> [TASK TO COMPLETE]: From the first line of the records below through the line with "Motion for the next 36", output each line exactly; skip the pictures.

> [DATASET ENTRIES]:
****
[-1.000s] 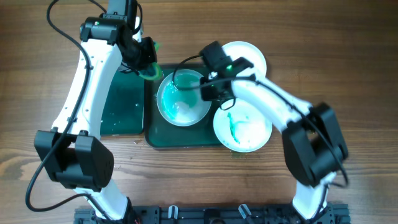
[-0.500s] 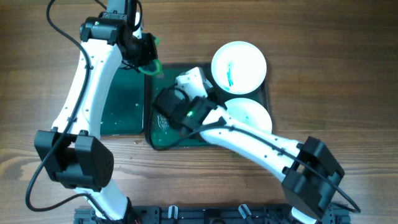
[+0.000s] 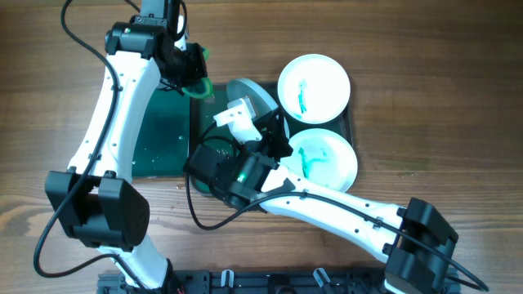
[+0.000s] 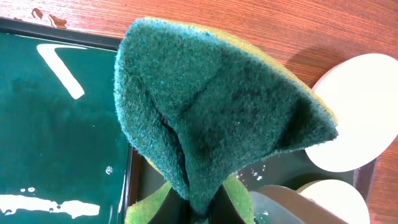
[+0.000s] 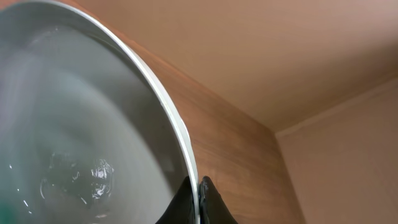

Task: Clean dirty plates on tray and stack at the side
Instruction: 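Lift the scrubbed plate with the right gripper and carry it right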

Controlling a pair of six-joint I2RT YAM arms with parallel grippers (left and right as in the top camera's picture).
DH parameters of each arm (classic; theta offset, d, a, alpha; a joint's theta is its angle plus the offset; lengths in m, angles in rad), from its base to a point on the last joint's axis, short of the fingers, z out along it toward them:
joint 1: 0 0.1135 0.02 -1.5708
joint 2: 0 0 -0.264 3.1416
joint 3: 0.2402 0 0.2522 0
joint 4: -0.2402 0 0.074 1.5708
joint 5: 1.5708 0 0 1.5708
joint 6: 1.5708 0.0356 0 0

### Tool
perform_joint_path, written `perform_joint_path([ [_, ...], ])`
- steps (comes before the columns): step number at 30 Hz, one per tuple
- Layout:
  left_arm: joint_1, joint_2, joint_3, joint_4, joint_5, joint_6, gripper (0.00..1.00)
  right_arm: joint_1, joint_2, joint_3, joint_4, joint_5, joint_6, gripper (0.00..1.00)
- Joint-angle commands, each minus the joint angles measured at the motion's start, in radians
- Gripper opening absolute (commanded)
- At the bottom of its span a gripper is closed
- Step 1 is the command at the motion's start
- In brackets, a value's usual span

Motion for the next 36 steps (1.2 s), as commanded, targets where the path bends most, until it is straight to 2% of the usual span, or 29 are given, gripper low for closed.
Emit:
perform_joint_path([
  [1,0.001,0.0,0.006,0.006,0.019,0.021,0.04,0.0,-0.026,0.003,0.005,0.048,0.015,0.04],
  [8,0.001,0.0,0.006,0.006,0.019,0.021,0.04,-0.06,-0.026,0.003,0.005,-0.271,0.095,0.04],
  [14,0.001,0.0,0.006,0.001,0.019,0.021,0.04,-0.233,-0.074,0.003,0.034,-0.727,0.111,0.04],
  [19,0.001,0.0,0.006,-0.005,0.019,0.02,0.04,-0.513,-0.145,0.003,0.087,-1.152,-0.023,0.04],
  [25,0.001,0.0,0.005,-0.006,0.019,0.02,0.04,-0.983,-0.185,0.003,0.068,-1.632,-0.098,0.04],
  [28,0.001,0.0,0.005,-0.005,0.019,0.02,0.04,-1.175,-0.185,0.003,0.039,-1.674,-0.127,0.04],
  [31,0.001,0.0,0.005,-0.005,0.019,0.02,0.04,-1.326,-0.185,0.0,0.0,-1.61,-0.152,0.04],
  [36,0.001,0.0,0.005,-0.005,0.019,0.02,0.04,-1.456,-0.185,-0.05,-0.032,-1.428,-0.157,0.04],
])
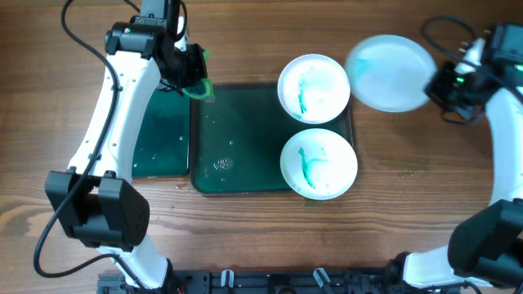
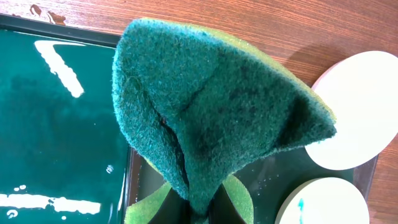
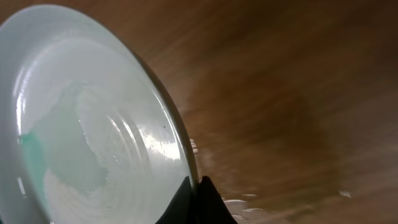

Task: Clean dirty plates on tray and stack at the side
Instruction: 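Lift the scrubbed plate with the right gripper and carry it right, then set the plate down on the table right of the tray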

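Note:
My left gripper point(image 1: 194, 77) is shut on a folded green sponge point(image 2: 217, 118) and hangs over the far edge of the dark green tray point(image 1: 245, 122). Two white plates smeared with green stand on the tray's right side, one at the back point(image 1: 315, 88) and one at the front point(image 1: 319, 163). My right gripper point(image 3: 196, 186) is shut on the rim of a third plate point(image 3: 93, 124), wet and faintly green. It holds that plate point(image 1: 391, 72) above the bare wood to the right of the tray.
The tray's left part point(image 1: 159, 131) shines with water, and a small wet patch point(image 1: 222, 163) lies in the middle part. Wooden table point(image 1: 425, 204) surrounds the tray. Black cables trail from both arms at the far edge.
My right gripper, which held the plate tipped up over the middle of the tray, now holds it over the table to the right of the tray. The left arm has not moved.
First the sponge was on the plate in the tray while my right gripper held the plate's rim. Then the sponge was up at the tray's far edge, the plate still flat. Later the plate stood tipped up, and now it is off the tray at the right.

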Controlling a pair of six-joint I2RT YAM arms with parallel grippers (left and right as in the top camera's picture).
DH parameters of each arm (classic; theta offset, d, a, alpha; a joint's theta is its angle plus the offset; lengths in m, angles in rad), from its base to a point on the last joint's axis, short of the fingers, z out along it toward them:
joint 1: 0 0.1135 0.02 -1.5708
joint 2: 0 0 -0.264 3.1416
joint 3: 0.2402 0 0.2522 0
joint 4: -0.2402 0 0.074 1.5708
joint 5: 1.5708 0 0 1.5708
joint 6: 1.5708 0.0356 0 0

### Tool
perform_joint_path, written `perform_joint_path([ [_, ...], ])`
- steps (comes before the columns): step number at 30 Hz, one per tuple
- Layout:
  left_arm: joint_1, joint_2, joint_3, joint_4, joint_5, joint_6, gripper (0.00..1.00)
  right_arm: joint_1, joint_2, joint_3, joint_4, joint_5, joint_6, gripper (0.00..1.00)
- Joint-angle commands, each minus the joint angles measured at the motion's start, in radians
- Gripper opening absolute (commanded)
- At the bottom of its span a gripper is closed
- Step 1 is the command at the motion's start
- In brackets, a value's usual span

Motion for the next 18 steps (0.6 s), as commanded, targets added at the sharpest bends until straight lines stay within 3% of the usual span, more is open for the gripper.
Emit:
perform_joint_path([
  [1,0.001,0.0,0.005,0.002,0.016,0.02,0.04,-0.058,-0.027,-0.069,0.006,0.111,-0.03,0.04],
  [12,0.001,0.0,0.005,0.003,0.016,0.02,0.04,-0.087,-0.026,-0.458,0.356,0.162,0.029,0.04],
  [18,0.001,0.0,0.005,0.002,0.016,0.02,0.04,-0.087,-0.026,-0.531,0.479,0.235,0.04,0.04],
])
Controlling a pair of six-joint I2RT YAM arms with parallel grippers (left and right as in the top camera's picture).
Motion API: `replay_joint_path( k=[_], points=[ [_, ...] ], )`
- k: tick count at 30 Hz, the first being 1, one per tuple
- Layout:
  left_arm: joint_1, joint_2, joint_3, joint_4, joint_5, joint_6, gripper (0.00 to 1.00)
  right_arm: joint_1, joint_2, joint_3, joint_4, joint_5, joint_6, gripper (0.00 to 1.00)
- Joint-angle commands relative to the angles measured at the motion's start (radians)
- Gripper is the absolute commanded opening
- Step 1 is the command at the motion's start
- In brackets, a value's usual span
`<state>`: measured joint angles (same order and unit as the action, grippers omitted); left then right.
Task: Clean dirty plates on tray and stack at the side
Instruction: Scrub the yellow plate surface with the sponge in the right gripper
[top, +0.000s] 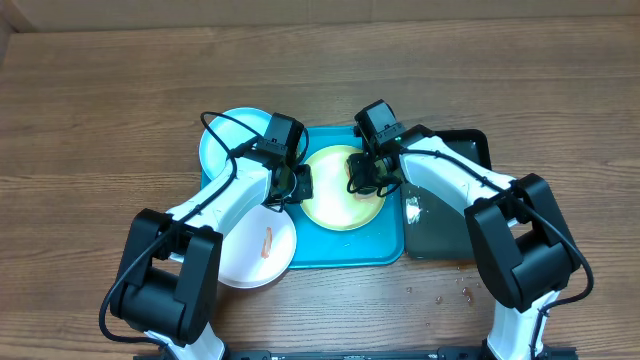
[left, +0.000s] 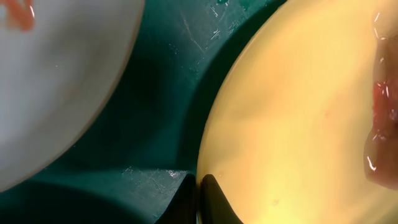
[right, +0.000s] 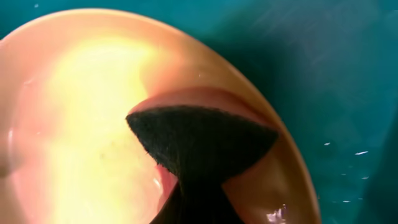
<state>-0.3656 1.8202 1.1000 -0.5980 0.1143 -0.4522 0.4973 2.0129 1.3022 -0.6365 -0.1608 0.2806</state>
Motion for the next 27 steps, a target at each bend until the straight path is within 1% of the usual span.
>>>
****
> [YOUR RESPONSE]:
[-1.000s] 
[-0.500s] 
[+0.000s] 
[+0.000s] 
[+0.000s] 

Task: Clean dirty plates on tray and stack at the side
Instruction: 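Lift the scrubbed plate with the right gripper and carry it right
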
Controlling a pair of six-joint I2RT YAM arms with parallel grippers (left and right as in the top camera's picture).
DH parameters of each arm (classic; theta offset, d, a, alpha; a joint's theta is its angle plus the offset; lengths in m, angles in rad), from its base to a point on the last joint's axis, short of the fingers, z out along it toward them:
joint 1: 0 0.1135 0.02 -1.5708
joint 2: 0 0 -0.264 3.1416
joint 3: 0.2402 0 0.2522 0
joint 4: -0.2402 0 0.074 1.5708
joint 5: 1.5708 0 0 1.5708
joint 6: 1.5708 0.0356 0 0

### Tool
perform_joint_path, written `perform_joint_path([ [_, ...], ])`
- steps (comes before the columns): step number at 30 Hz, one per tuple
- Layout:
  left_arm: joint_1, joint_2, joint_3, joint_4, joint_5, joint_6, gripper (0.00..1.00)
  right_arm: joint_1, joint_2, joint_3, joint_4, joint_5, joint_6, gripper (0.00..1.00)
- Joint-angle commands, each minus the joint angles measured at the motion's start, in radians
- Gripper opening absolute (commanded)
- At the bottom of its span a gripper is closed
- Step 1 is the command at the motion's start
- In brackets, a value's usual span

Motion for the next 36 steps (1.2 s), as commanded, targets where the path bends most, until it is straight to 2% of the usual span, or 29 are given, gripper low for closed.

This answer leaves nothing further to address.